Comme en témoignent les planches reproduites ici, l’esthétique compte autant que la précision architecturale ou historique. Pour rendre la lecture des ouvrages agréables et susciter l’émotion, les artistes n’hésitent pas à introduire des personnages, à suggérer par des détails une atmosphère particulière, à magnifier la réalité, conférant leur sens fort aux qualificatifs « pittoresques » et « romantiques » de ces voyages. D’aucuns ont parlé de la création d’un védutisme des monuments français, inspiré du genre pictural qui se développe en Italie, et notamment à Venise, au 18e siècle. « La pensée des artistes qui ont entrepris la description de nos vieux monuments était de reproduire des effets et de développer des sentiments », notait ainsi l’écrivain Henri de Latouche en 1821 [4]. Sont-ils également parvenus à mettre fin au vandalisme ? Si les abbayes de Jumièges et de Saint-Wandrille ont été préservées, bien des demeures historiques n’existent plus que sous la forme de lithographies, que les trois expositions, de qualité, invitent à découvrir ou redécouvrir.

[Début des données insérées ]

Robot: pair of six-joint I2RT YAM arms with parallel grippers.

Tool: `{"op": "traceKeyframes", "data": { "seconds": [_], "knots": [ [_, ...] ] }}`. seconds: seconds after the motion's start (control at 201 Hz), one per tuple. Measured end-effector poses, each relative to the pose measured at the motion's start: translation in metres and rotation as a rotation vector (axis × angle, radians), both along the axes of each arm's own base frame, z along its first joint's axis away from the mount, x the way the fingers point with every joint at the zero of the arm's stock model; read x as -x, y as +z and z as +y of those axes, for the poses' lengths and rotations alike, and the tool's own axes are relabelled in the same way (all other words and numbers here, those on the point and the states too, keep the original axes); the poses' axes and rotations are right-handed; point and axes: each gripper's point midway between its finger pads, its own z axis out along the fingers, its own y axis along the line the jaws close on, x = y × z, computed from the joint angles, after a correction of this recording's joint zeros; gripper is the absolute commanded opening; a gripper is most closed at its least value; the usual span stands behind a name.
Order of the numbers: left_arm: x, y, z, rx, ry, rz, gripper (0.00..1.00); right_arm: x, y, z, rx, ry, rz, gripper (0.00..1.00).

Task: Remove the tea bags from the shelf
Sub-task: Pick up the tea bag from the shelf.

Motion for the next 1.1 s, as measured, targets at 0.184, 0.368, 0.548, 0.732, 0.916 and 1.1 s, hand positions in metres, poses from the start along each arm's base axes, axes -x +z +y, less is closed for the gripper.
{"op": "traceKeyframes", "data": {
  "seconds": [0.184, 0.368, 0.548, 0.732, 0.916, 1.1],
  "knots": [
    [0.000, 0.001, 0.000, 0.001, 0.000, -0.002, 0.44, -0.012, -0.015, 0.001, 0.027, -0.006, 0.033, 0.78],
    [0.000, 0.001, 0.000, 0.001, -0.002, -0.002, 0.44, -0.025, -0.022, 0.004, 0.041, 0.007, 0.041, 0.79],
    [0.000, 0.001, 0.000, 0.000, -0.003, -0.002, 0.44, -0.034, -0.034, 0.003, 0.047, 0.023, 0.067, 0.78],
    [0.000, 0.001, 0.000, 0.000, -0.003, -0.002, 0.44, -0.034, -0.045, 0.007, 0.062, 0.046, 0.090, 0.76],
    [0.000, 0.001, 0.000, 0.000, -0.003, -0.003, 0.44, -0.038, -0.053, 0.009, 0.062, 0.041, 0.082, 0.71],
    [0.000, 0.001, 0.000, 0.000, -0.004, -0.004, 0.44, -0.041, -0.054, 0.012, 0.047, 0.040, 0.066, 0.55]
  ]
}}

« Le baron Taylor (1789-1879) à l’avant-garde du romantisme », du 2 octobre au 15 novembre, suivie des « Voyages pittoresques et romantiques dans l’ancienne France », du 6 novembre 2014 au 17 janvier 2015, Fondation Taylor, 1 rue La Bruyère, 75009, Paris, du mardi au samedi de 14 h à 20 h, accès libre ; « La fabrique du romantisme, Charles Nodier et Les Voyages pittoresques », du 11 octobre 2014 au 18 janvier 2015, Musée de la vie romantique, 16 rue Chaptal, 75009, Paris, du mardi au dimanche de 10 h à 18 h ; visite guidée des deux expositions les samedis.

 

[1] Victor Hugo, « Sur la destruction des monuments en France » (1825), Guerre aux démolisseurs, Montpellier, L’Archange minotaure, 2002.

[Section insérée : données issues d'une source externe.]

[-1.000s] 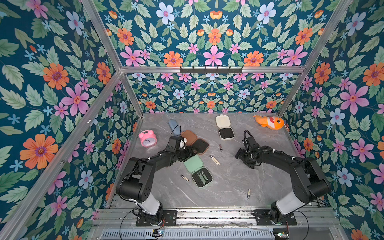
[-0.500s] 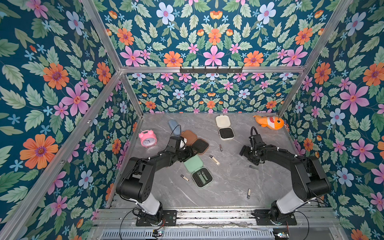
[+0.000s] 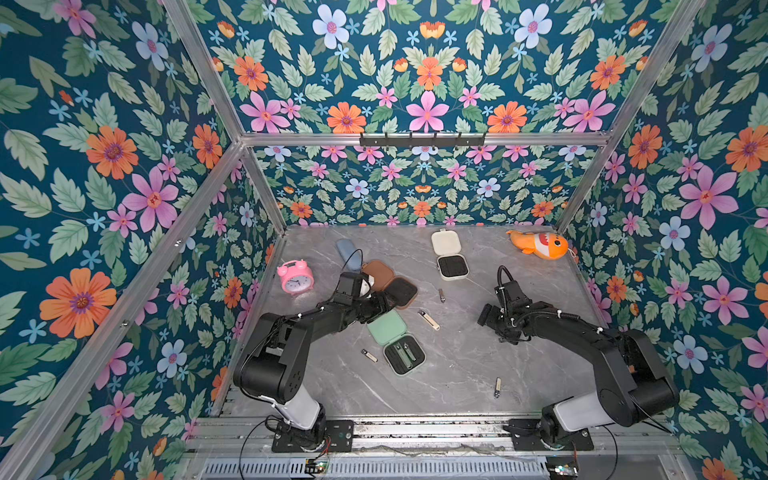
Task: Organize nail clipper sets
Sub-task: Adjust the nail clipper at the center of the board.
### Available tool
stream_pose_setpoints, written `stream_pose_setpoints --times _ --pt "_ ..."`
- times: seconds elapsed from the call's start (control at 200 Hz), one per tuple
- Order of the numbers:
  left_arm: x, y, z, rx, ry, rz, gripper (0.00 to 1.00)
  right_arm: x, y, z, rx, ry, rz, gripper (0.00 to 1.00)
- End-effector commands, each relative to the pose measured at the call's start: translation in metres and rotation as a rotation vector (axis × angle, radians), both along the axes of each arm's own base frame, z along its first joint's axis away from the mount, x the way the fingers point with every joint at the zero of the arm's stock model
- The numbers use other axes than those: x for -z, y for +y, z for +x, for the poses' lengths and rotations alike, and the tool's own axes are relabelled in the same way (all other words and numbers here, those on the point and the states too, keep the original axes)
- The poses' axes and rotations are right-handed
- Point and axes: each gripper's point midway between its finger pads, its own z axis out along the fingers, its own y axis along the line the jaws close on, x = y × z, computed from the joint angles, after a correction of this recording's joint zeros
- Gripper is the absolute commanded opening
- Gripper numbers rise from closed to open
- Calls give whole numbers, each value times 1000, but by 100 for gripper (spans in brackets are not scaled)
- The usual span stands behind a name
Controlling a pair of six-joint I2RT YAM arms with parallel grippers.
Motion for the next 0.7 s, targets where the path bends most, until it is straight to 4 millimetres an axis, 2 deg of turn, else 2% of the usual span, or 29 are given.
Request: stream_pose_setpoints --times 0.0,0.135,0.38,0.525,0.695 --pt "-4 -2 0 9 -16 -12 64 19 -4 -49 26 205 -25 87" --pt "-3 -3 0 15 -16 -15 64 13 -20 -46 22 197 -107 90" --pt "-4 -5 -2 17 -19 -19 64 16 -32 -34 54 214 -60 91" --pt "-4 -5 -2 15 -20 -21 64 20 -30 -43 59 230 -39 91" --pt "-3 -7 -2 22 -19 -27 64 16 -38 -55 93 224 -54 91"
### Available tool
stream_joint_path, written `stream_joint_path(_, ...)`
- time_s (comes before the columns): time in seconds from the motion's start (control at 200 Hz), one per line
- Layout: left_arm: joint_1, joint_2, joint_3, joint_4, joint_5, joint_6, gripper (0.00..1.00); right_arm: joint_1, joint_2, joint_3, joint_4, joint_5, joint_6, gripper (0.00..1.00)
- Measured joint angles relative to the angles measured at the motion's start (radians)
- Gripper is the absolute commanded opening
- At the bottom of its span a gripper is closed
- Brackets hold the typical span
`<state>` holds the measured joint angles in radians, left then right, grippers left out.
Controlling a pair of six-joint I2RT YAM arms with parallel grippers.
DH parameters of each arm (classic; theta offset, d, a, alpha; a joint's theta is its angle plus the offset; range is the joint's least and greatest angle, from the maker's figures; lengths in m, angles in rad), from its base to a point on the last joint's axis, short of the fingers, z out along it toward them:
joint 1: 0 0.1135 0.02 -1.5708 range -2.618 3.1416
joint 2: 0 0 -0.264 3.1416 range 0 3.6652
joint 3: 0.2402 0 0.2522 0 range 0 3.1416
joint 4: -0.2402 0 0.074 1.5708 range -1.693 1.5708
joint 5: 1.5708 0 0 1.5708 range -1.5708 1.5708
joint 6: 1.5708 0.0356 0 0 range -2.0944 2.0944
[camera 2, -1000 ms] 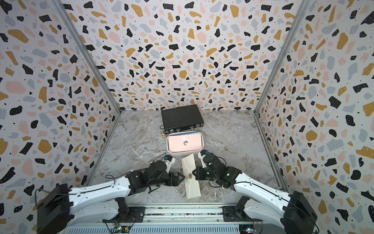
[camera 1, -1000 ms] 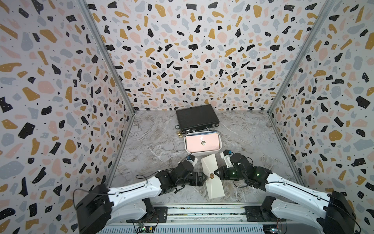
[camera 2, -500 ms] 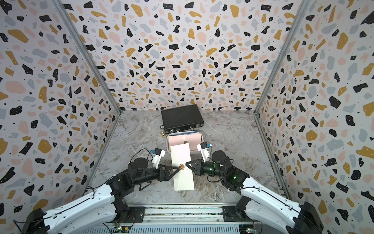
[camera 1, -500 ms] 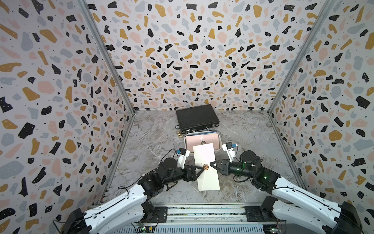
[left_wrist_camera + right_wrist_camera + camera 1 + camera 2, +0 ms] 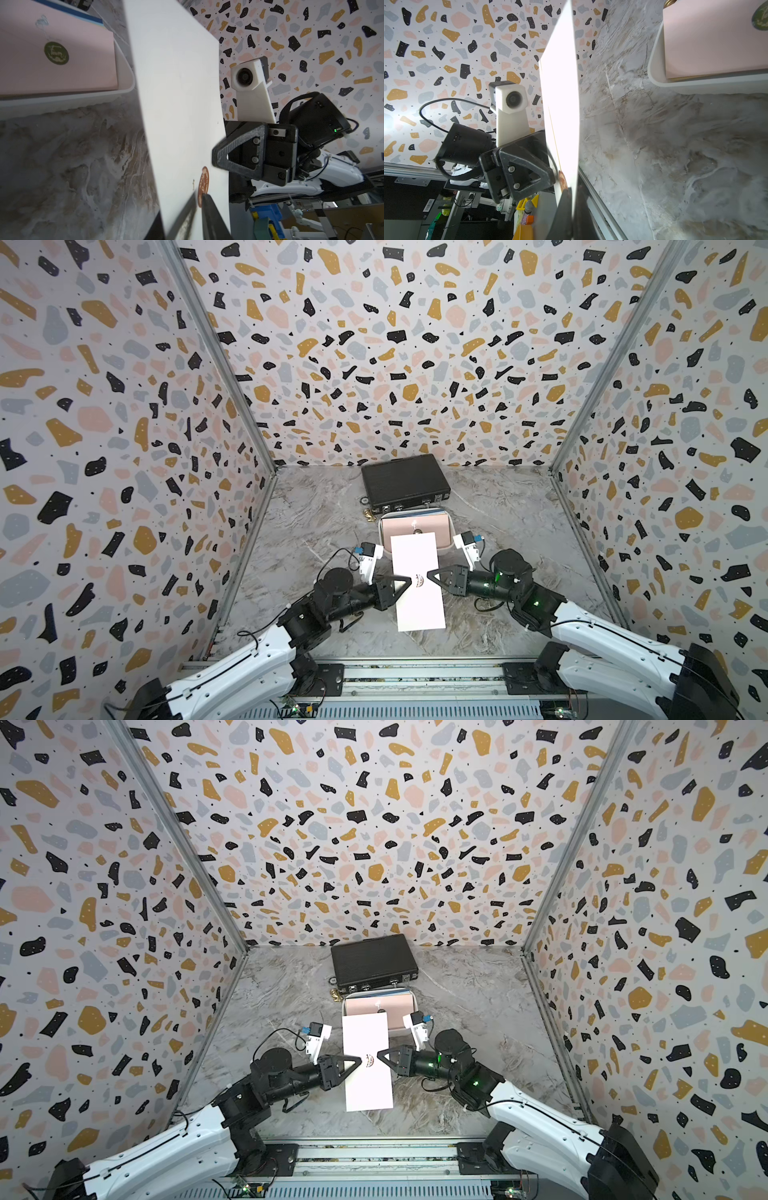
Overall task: Put the sealed envelopes into the storage box
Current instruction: Pick up the envelope from the center of the board, then place the envelope in the storage box.
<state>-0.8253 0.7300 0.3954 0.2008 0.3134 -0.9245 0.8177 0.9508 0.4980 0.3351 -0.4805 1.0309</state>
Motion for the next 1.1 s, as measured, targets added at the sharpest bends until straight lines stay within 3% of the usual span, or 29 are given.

[2] Victor Hugo, Almanach des lettres et des arts, Paris, sans éditeur, 1850, p. 71, cité dans Juan Plazaola, Le Baron Taylor : portrait d’un homme d’avenir, Paris, Fondation Taylor, 1989, p. 169.

[3] Lettre du baron Taylor à son collaborateur Adrien Dauzats, le 29 juillet 1846, cité dans ibid., p. 167.

[4] Henri de Latouche, Minerve littéraire, 1821, t. II, p. 17, cité dans ibid., p. 72.